Written by Trent Norris, HLS Cloud and Data Partner Alliances
The healthcare industry has come a long way from putting pen to paper on a pharmacy script or clinical SOAP note to now, being able to deliver primary care in the emerging hospital at home. My career in the healthcare and life sciences (HLS) industry has spanned different roles including: a military clinician, life science entrepreneur, clinical research application scientist, and business leader. Currently, I head the Partner Alliances team for Microsoft’s global health and Life sciences Cloud and Data engineering and product group. Today, I consider myself an HLS generalist bridging the gap between engineering and the application of it in the wild. I look forward to continuing to listen to the needs, implement solutions, and partner with others to bring forward meaningful change in healthcare.
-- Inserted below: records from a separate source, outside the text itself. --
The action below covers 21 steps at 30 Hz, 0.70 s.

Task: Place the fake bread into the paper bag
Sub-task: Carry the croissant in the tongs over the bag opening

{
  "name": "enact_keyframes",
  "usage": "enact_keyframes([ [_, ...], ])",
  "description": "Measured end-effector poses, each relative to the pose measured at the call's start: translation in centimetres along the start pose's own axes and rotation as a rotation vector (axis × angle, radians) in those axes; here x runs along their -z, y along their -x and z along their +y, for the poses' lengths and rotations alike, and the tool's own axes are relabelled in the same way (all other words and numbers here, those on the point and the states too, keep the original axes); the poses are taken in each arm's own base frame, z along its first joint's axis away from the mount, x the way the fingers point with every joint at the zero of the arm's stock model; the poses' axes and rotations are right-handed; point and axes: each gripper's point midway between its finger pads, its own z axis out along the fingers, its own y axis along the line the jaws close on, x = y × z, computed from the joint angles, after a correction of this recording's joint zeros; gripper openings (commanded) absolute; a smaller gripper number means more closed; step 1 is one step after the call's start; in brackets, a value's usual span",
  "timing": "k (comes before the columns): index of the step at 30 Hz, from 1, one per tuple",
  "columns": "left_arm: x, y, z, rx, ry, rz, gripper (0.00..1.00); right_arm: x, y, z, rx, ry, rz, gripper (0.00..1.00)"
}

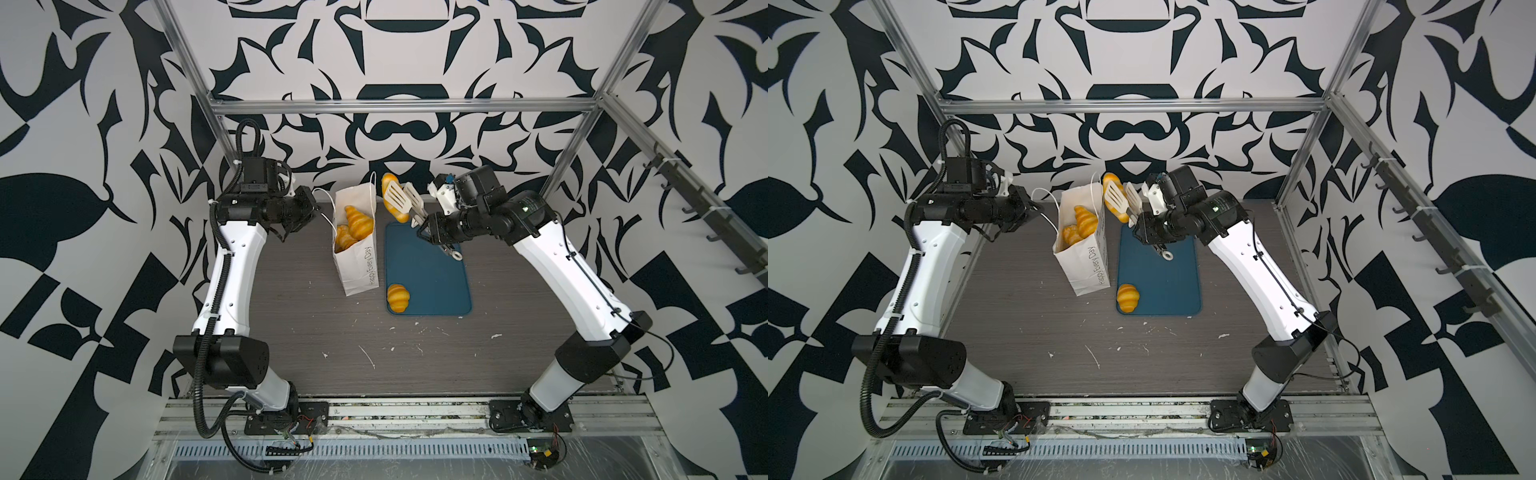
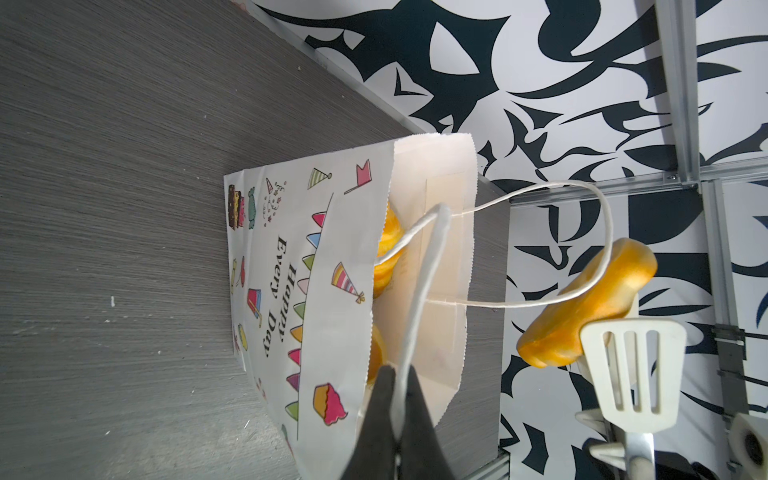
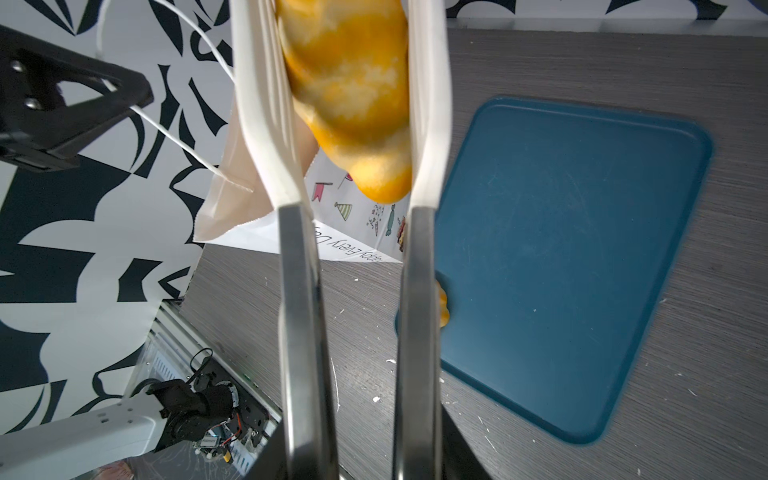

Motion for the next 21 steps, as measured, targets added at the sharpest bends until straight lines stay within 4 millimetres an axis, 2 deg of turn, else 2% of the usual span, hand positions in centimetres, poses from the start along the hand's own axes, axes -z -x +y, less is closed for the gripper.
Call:
enact_keyframes([
  [9, 0.0, 0.0, 0.0, 0.001, 0.001, 0.001, 0.0, 0.5, 1.0, 2.3, -0.003, 0.115, -0.031, 0.41],
  [21, 0.0, 0.0, 0.0, 0.001, 0.001, 0.001, 0.0, 2.6, 3.0, 6.1, 0.035, 0.259, -0.094, 0.41],
])
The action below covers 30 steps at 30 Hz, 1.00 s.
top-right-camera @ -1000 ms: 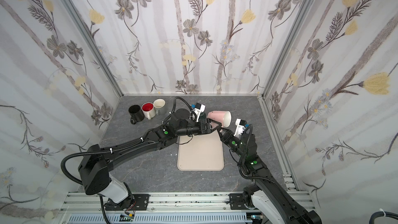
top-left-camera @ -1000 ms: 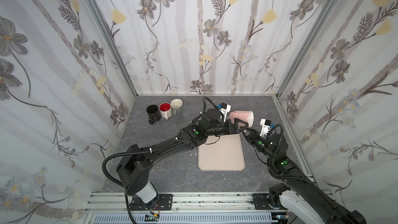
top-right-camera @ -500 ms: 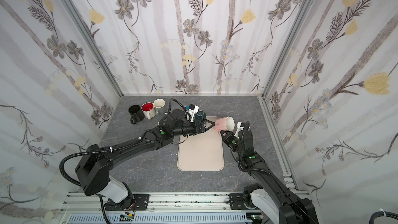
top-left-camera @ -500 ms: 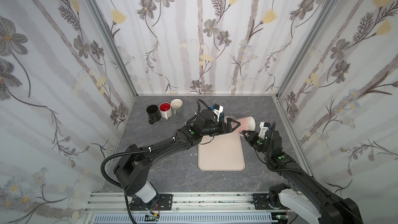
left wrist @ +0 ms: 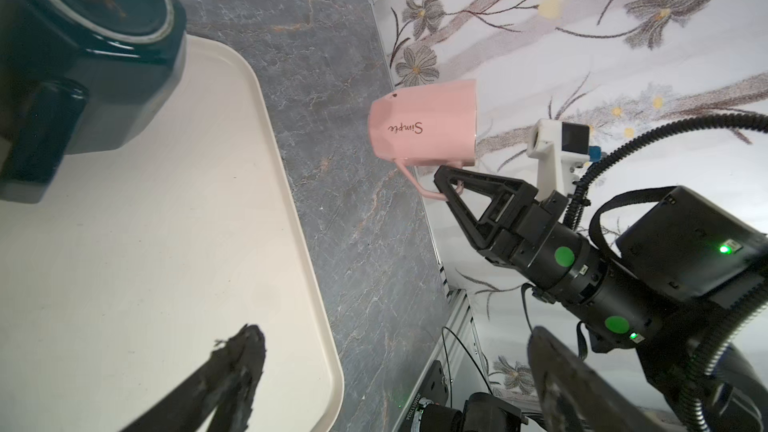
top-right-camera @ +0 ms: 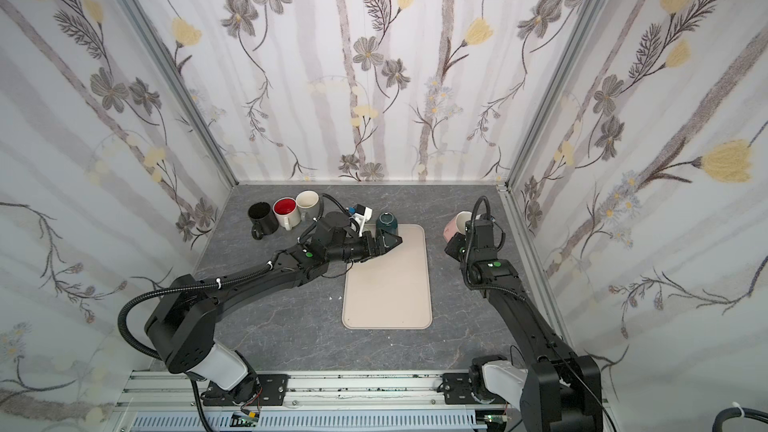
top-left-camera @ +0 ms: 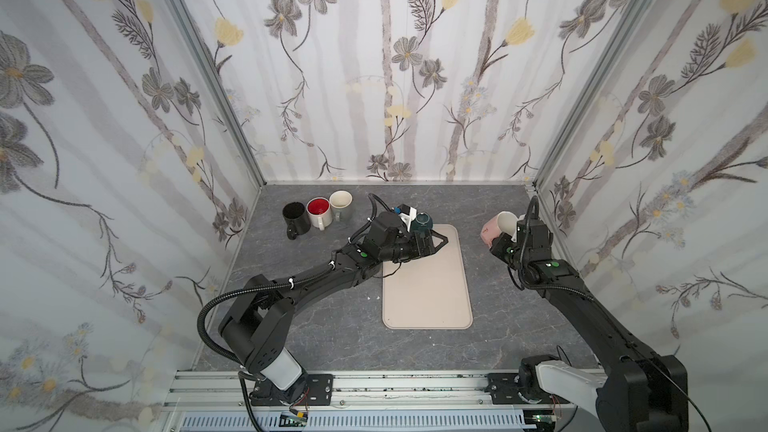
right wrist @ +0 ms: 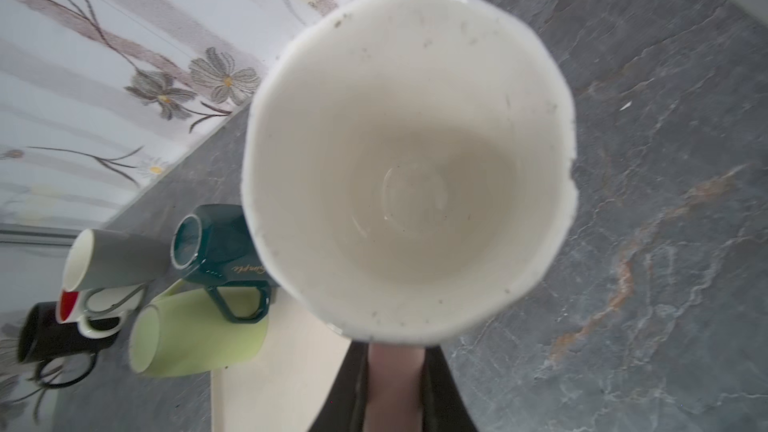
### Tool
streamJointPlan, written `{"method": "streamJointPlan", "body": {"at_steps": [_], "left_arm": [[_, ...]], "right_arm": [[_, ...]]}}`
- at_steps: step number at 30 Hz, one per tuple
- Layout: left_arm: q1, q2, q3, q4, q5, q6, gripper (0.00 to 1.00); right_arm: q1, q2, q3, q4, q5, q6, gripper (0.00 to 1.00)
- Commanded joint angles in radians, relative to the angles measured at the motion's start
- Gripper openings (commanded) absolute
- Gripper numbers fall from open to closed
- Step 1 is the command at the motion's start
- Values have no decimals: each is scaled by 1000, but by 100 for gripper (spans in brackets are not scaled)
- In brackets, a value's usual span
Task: Turn the mug right side up
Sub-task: 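Carry the pink mug upright with the right gripper and set it on the table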
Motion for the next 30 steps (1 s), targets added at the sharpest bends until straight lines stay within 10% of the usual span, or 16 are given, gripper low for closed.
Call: {"method": "streamJointPlan", "body": {"at_steps": [1,30], "left_arm": [[19,-21,-15,1,23,44,100],[120,-176,-99,-126,-37,184,100]], "right_arm": [[-30,49,45,-18,123,-88,0],[-95,510,308,103,211,-75,0]]}}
Last month, we launched Azure Health Data Services, a platform as a service (PaaS) offering designed exclusively to support Protected Health Information (PHI) in the cloud, built on the global open standards Fast Healthcare Interoperability Resources (FHIR)® and Digital Imaging Communications in Medicine (DICOM). Watching the team work to develop this product, I feel compelled to share how intentional our product team is at building healthcare technologies for an industry that is currently experiencing historically unprecedented transformation. We are deploying technology that can ingest, transform, and persist data, allowing our customers to use their data to span workflows from discovery research to clinical end points.1 The underlying technology enables our customers to engage in activities ranging from novel biomarker identification to virtual clinical decision support. For example, today our customers can combine cellular assay data, pathology data, molecular imaging, genomics, handwritten, voice, and text derived notes. With so much data, the goal is to enable our customers to derive insights from a single system of record, so that they can optimize the user experience for patient, research and clinical workflows so that adherence to treatment increases, scientists gain faster contextual evidence to support their early discoveries and clinicians can spend more time focused on delivering healthcare without experiencing burnout and information overload. The bottom line is, when you can bring these data sets together in a meaningful way, you inherently increase your signal to noise ratio since you are no longer looking for a needle in a haystack; you are looking for a book in a library.